At this point General Boscov broke in.
"There are obviously some serious design problems with Kamas and other camps of the same vintage. This was clearly a disaster waiting to happen."
"I would agree with Jake on that," Doug continued. "But today, our focus has to be on the prisoners' plans and intentions. My personal assessment is that, the longer we wait to go in, the messier it will be. If the prisoners get accustomed to running loose, experience tells us that their resistance will stiffen. Delay will also give them time to analyze their situation and organize defenses. That ninety–day food supply lets them hold out far too long unless we force the issue quickly."
Boscov looked across the table at his boss, Kenneth Cronin, and drummed his forefinger on the linen tablecloth.
"I agree with the need to move quickly," Boscov agreed. "If we let it go on, we'll face a nightmare of copycat mutinies from Fairbanks to Flagstaff."
"I assure you," Fred Rocco broke in, turning to Kenneth Cronin, "that from the moment the prisoners breached the walls we have done all we could with the limited resources on hand, starting with a complete overhaul of the perimeter. And for the past three days we've been on the phone to Headquarters constantly to ask for the resources and authority to cope with this mess. But until your arrival this afternoon, Director, Headquarters has been oddly silent."
"There's no need to be defensive, Warden," Cronin replied smoothly. "You're not on trial here."

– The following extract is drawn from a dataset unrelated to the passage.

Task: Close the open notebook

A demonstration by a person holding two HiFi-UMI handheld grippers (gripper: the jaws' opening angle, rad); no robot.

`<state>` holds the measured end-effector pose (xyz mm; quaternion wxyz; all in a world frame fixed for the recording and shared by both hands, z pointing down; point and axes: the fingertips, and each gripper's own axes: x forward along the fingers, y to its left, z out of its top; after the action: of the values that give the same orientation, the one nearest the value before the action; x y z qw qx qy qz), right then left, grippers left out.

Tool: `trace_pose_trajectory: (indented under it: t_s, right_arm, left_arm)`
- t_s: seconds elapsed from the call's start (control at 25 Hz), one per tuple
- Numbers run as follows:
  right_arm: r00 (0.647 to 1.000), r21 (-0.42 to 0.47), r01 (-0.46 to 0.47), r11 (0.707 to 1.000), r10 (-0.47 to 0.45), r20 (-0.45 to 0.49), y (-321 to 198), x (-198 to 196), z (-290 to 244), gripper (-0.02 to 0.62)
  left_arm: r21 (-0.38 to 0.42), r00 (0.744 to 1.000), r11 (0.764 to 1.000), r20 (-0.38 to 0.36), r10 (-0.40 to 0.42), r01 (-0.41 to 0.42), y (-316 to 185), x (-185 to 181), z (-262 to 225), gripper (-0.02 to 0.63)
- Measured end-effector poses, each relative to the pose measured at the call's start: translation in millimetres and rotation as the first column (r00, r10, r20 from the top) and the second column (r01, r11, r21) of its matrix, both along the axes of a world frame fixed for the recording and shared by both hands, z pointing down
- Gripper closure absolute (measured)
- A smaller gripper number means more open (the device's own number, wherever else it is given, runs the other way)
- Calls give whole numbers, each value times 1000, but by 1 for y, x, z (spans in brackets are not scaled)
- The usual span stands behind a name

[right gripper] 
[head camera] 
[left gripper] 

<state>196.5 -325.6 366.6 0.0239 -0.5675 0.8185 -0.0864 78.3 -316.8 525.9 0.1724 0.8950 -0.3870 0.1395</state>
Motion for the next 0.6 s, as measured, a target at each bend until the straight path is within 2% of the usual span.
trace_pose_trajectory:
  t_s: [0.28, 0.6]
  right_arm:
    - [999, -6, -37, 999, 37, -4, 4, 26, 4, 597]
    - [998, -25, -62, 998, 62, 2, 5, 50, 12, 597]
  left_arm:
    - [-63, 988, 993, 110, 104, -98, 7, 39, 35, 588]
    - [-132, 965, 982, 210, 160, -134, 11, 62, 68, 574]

Fred Rocco looked away and slowly laid down his fork.
"What the devil do you expect from Washington these days, Fred?" Howard Barger interrupted, throwing up his hands. "I can tell you right now the Attorney General won’t want anything to do with this crazy revolt of yours, particularly now that you've brought non–political prisoners into the camp. Nor will anyone on the seventh floor at State Security. And don't even think of pulling strings with the Party Central Committee."
"That's all fine, Howard," the Warden replied, "but while we wait for Washington to untie our hands, we lose production days and risk defaulting on our contractual obligations to recycling customers."
The men looked up as Martha and Claire entered the dining room to clear their appetizer plates. Conversation stopped while the plates were removed and the men refilled their wineglasses.
"As I've said before, Warden," Boscov continued after the women had left the room, "why on earth do we need a decision from Washington before we act? When Bill Barry was Director, we faced this kind of thing dozens of times. We never let regulations hold us back then and we shouldn't let them hold us back now."
"Not so fast, General," Howard Barger broke in. "We're up to our ears in legal work with Kamas already. Somebody has to justify on paper each and every one of the fatal shootings that takes place in a camp. Our people are having a devil of a time these days figuring out how to make it all appear legal."
"Gentlemen," Cronin interrupted. "What I would suggest is that you meet with the prisoners again tomorrow and do whatever is necessary to bring them back to work. Call up the Department's experts on hostage negotiations and find out how they do it. There's absolutely nothing original about any of this. What we need at the moment is determined action, delivered swiftly."
"That’s precisely my point!" Boscov insisted. "If the President–for–Life were alive, we would have shot all 8,000 by now, just for fear he'd find out what had happened and accuse us of shirking! Now, I ask you, what if those days were to come back again? Which is better: to act and get a slap on the wrist or not act and get a bullet in the neck?"
"Jake, the days you describe are long gone and I don't see them coming back," Cronin replied calmly as he reached across the table to refill Boscov's wineglass. "I can’t authorize you to shoot anyone unless he attacks your men or attempts to escape or threatens the safety of the other prisoners.
"Now, as to the issue of an assault," Cronin went on, "I agree in principle to begin planning for it in case all other methods fail. But, as I’ve said, let's try negotiating first. Put together a plan and a timetable. If Doug is correct, it may be weeks before you get all the action approvals you'll need. If you haven't jawboned the prisoners back to work by then, come back to me and I'll sign the order myself if I have to."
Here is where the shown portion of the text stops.